Meğer gelinin akrabalarından biriymiş. Kameraymış, kayıtmış dinlediği yok. “Hem kalkıp düğüne gel, hem hırsız desinler. Vay başıma gelen!” diye kıyameti kopardı. Annemle başladılar ağız dalaşına. Ben daha derdimi anlatamadan etrafımız sarıldı. O vakit öğrendim ki düğün kavgasını kalabalık taraf değil, genç akrabası fazla olan kazanıyor. Kız tarafında yeniçeri ordusu, bizde üç beş kuzen. Yaşını almış, çoluk çocuk sahibi amcalarla dayılar zaten bu işlere bulaşmaz. Kaldık mı mahalle takımı misali ortada? Annem “Hanım bak, aramızda hâlledelim. Sonrası kötü bunun!” diyerek kadına üsteliyor ama cadaloz ne yerinden kalkmaya niyetli ne suçunu üstlenmeye. Sen misin bunu diyen! Etrafımızı saran kalabalık hiddetlendi. Tansiyon gitgide yükseliyor. Kulağına eğilip, bırak dedim vaziyet kötüye gidecek. Düğün bitince sorarsın hesabını. “Çekil sen şöyle,” dedi, “Benimle gelin odasına gelecek. Hayatta bırakmam!” Bu sırada sahne önünde bağrışmalar başladı. Düşman askerleriyle birlikte o yana döndük. Baktık birileri “Yetti arkadaş, davul gümbürtüsü dinlemeye mi geldik buraya?” diye bağıran delikanlıyı susturmaya çalışıyor. Ettiği lâfın ne biçim bir hakaret olduğunun farkında değil. Kaşla göz arasında onlar orada, biz burada girdik birbirimize. Annemle beni çembere alan ekipten birkaç kişi o tarafa koştu.
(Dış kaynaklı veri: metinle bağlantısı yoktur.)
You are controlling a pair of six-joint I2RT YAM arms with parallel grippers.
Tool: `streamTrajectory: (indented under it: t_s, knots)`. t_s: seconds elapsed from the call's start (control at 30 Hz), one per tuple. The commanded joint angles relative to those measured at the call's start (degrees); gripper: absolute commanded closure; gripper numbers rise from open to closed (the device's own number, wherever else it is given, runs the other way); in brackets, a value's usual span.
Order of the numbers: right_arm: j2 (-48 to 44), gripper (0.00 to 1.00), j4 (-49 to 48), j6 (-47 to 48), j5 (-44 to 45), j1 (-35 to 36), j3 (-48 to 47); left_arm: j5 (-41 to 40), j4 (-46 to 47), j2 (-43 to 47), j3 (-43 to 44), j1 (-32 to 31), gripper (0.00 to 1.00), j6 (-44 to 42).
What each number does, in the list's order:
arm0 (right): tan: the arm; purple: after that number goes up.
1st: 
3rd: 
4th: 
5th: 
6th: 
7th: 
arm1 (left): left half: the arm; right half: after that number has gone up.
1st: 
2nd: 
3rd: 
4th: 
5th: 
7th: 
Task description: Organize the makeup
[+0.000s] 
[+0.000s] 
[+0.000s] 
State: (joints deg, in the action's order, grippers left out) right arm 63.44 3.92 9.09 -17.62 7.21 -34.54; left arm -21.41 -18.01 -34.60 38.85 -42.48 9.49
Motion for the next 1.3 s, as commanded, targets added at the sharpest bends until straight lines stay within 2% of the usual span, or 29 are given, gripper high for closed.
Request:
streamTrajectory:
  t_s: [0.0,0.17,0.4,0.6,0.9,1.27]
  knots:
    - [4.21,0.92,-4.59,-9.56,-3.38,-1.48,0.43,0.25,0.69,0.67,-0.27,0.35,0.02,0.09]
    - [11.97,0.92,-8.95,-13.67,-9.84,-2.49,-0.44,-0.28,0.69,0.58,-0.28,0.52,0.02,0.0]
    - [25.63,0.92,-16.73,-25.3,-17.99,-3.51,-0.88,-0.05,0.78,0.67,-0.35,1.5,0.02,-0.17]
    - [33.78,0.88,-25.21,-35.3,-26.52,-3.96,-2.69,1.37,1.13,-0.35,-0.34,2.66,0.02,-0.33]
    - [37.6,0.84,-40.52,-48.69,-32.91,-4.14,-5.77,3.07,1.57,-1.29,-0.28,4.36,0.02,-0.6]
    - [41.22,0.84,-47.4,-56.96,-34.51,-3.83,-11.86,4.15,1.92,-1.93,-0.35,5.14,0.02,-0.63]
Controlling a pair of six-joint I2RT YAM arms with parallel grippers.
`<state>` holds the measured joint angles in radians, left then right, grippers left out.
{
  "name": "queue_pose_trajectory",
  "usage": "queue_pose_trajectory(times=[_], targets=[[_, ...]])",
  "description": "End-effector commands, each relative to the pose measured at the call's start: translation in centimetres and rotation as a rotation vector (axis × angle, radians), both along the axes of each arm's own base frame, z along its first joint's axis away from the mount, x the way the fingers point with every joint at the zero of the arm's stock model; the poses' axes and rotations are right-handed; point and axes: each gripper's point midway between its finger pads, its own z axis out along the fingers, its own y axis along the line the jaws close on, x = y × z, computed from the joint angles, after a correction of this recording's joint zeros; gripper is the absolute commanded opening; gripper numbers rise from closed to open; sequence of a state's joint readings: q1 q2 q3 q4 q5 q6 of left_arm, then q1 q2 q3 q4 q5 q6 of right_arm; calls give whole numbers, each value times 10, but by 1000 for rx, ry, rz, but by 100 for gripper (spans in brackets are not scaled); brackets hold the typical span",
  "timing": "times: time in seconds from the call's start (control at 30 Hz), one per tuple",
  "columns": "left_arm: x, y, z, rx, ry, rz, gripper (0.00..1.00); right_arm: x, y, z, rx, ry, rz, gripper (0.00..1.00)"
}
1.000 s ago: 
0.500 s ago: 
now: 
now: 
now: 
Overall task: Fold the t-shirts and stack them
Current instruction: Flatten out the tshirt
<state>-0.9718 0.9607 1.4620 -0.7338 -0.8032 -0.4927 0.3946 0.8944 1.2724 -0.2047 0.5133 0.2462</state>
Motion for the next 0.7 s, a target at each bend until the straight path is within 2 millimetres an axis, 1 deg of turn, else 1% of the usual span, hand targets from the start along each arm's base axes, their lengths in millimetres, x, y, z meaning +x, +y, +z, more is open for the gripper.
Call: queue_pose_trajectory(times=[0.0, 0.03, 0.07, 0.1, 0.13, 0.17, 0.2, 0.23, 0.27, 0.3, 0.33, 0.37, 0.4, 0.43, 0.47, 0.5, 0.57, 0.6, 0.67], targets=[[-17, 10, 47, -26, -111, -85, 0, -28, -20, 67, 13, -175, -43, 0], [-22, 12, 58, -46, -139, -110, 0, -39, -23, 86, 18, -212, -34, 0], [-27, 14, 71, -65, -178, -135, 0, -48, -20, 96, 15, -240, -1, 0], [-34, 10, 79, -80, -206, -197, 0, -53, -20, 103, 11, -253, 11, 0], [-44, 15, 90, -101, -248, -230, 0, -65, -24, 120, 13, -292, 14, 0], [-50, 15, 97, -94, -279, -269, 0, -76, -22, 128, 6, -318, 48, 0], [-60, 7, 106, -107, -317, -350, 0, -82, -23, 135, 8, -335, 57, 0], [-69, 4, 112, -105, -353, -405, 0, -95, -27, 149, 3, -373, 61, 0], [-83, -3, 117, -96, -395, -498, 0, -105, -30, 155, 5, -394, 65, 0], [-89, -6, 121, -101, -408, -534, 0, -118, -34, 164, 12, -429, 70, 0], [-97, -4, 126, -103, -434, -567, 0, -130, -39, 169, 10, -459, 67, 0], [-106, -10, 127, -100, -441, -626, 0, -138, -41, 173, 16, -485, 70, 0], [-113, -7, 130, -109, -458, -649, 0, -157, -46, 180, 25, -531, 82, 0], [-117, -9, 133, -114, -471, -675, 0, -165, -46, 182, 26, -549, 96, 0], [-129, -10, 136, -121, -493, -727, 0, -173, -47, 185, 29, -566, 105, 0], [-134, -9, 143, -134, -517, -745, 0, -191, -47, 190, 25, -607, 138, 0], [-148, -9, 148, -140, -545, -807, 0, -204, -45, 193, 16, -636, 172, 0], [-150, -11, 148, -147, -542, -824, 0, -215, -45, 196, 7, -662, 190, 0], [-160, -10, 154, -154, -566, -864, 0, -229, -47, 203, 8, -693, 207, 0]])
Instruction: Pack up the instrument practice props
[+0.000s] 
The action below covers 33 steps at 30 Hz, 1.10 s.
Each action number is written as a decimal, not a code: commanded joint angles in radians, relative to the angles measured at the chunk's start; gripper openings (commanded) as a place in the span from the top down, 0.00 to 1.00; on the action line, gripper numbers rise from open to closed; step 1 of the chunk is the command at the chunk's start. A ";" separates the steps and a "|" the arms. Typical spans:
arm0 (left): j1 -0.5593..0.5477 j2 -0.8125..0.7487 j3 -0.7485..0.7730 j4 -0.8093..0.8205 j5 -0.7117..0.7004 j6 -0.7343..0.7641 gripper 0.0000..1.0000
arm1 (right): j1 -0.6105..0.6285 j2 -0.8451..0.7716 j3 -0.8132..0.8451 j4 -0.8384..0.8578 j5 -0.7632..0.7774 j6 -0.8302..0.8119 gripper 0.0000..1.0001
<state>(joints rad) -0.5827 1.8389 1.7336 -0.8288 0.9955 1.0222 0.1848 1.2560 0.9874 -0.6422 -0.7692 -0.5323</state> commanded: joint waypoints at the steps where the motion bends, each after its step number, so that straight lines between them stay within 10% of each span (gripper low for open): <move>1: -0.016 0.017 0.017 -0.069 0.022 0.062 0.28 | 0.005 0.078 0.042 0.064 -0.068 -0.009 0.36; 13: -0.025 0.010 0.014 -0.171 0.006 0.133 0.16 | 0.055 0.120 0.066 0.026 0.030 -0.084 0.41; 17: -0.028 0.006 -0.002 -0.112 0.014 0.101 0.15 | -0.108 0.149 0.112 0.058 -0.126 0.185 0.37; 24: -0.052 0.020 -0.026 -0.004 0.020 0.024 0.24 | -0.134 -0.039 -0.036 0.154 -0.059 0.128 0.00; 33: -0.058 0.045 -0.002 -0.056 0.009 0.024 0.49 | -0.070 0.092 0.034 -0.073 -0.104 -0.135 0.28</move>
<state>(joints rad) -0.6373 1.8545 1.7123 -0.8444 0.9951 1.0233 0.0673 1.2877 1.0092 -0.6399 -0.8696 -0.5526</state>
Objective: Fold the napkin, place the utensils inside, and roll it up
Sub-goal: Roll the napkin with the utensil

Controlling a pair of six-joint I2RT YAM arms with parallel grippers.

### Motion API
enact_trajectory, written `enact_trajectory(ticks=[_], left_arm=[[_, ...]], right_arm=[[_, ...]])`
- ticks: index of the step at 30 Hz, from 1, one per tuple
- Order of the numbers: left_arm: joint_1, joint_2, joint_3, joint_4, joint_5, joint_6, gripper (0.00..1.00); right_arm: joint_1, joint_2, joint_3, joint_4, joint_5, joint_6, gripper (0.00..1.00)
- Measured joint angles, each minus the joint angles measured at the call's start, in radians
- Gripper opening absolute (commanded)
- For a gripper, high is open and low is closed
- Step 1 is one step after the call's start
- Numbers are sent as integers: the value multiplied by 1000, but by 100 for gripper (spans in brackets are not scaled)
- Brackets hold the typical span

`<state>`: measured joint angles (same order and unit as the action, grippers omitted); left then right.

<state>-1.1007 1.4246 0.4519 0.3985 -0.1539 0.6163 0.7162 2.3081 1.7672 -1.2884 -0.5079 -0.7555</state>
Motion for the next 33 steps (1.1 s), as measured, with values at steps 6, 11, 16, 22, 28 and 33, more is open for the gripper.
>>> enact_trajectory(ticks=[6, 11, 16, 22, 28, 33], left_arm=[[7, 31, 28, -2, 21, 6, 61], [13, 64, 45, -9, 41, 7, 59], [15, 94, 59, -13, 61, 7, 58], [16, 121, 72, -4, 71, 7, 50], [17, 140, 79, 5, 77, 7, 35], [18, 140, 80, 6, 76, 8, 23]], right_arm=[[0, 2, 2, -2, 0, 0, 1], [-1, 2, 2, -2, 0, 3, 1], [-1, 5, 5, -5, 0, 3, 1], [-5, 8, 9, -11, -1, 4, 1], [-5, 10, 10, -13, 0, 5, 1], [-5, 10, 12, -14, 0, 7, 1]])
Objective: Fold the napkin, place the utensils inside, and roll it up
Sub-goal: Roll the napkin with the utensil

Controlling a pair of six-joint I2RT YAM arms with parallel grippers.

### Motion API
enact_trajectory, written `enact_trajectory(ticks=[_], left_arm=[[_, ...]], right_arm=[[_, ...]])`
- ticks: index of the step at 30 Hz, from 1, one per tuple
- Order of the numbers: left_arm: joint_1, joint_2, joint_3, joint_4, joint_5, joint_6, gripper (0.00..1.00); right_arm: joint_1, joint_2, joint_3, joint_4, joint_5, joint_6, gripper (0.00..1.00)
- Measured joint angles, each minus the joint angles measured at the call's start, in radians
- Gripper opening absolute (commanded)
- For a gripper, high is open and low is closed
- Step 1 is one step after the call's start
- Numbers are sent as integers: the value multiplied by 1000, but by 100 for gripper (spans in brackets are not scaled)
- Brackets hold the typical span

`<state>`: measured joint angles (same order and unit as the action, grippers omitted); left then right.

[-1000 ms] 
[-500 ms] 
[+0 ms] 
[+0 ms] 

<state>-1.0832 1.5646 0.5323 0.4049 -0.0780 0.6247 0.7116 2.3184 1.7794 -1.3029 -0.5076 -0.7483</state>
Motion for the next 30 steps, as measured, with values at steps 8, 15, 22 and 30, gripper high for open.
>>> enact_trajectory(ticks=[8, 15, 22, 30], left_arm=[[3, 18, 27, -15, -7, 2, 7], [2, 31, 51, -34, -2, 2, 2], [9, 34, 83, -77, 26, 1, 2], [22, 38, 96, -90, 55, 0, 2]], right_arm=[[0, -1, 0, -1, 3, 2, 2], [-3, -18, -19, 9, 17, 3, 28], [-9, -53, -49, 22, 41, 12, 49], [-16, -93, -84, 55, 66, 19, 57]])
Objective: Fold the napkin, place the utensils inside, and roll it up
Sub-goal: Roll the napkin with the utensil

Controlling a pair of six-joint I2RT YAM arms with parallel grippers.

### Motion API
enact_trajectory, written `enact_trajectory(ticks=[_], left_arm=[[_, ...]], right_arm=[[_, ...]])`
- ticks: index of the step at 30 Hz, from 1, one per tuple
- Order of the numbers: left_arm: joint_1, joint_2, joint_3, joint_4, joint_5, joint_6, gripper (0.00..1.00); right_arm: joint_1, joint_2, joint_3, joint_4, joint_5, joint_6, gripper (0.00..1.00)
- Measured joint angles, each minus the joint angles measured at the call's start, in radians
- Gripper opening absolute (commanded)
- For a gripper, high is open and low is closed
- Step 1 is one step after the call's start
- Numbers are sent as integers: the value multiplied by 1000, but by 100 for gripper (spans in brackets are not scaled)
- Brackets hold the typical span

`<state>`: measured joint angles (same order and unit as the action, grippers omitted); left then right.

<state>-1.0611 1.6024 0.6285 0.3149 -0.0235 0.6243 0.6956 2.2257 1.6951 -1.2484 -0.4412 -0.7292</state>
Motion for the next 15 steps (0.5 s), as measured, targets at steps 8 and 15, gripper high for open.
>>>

Kadınların çığlığı, çocuk ağlamaları, havada uçan sandalyeler, ortalık savaş alanı. Hıncal gelin masasından kalkıp müdahale etmek için koşturunca eniştem de oğlunun peşinden girdi kalabalığın içine. Garibim, aklı sıra dur sus diyerek kavgaya son vereceğini zannediyor. Annem başladığı işi bitirecek, kararlı. Henüz kafam gözüm dağılmamışken kolundan çektim. Gel dedim, kamera kaydı var nasılsa. Düğünden sonra karakola gider şikâyet ederiz. “Akılsız akılsız konuşup tepemi attırma!” dedi. “O kadar bileziğin içinde kime ispat edeceksin ki bu bizimdi?” Ya buradayken çözülürmüş ya da üstüne bir bardak soğuk su içermişiz.

 

Sonuçta hiçbir şeyi çözemedik. İftiracı ana oğul olarak haddimizi bildirdiler. Hem nasıl bildirmek! Kadına el kaldırmak delikanlıya yakışmaz raconuna sadık kalıp annemi hemcinslerine bıraktı, bir güzel giriştiler bana. Bizimkiler yetişince oh dedim, kurtulduk. Nereye kurtuluyorsun? Namussuzlar hem sayıca üstün hem ölesiye dövüşüyorlar. Kimin kim olduğunu anlamadan salladığım yumruklar hep boşa gitti. Çenemdeki sarsıntı beynime ulaştığı sıra polisler çoktan salona girmiş, bizim ömründe kavgaya karışmamış enişte sedyede yatıyordu. Bundan sonrası kopkoyu bir karanlık.

 

Tepemdeki serum bittiği sıra babam elinde çayla geldi. Adamın burnu bile kanamamış. Çayı anneme uzatıp hasta yatağıma yaklaştı. “Oh oh maşallah! Ayılmışsın.” Sonra annemin duyamayacağı bir sesle eğilip fısıldadı. “Oğlum bak, iki şey kulağına küpe olsun. Kadınların arasına girme bu bir, kavga gördün mü kaç bu iki.” Öğleye kalmaz çıkarırlar dedikten sonra çorba içmeye gitti.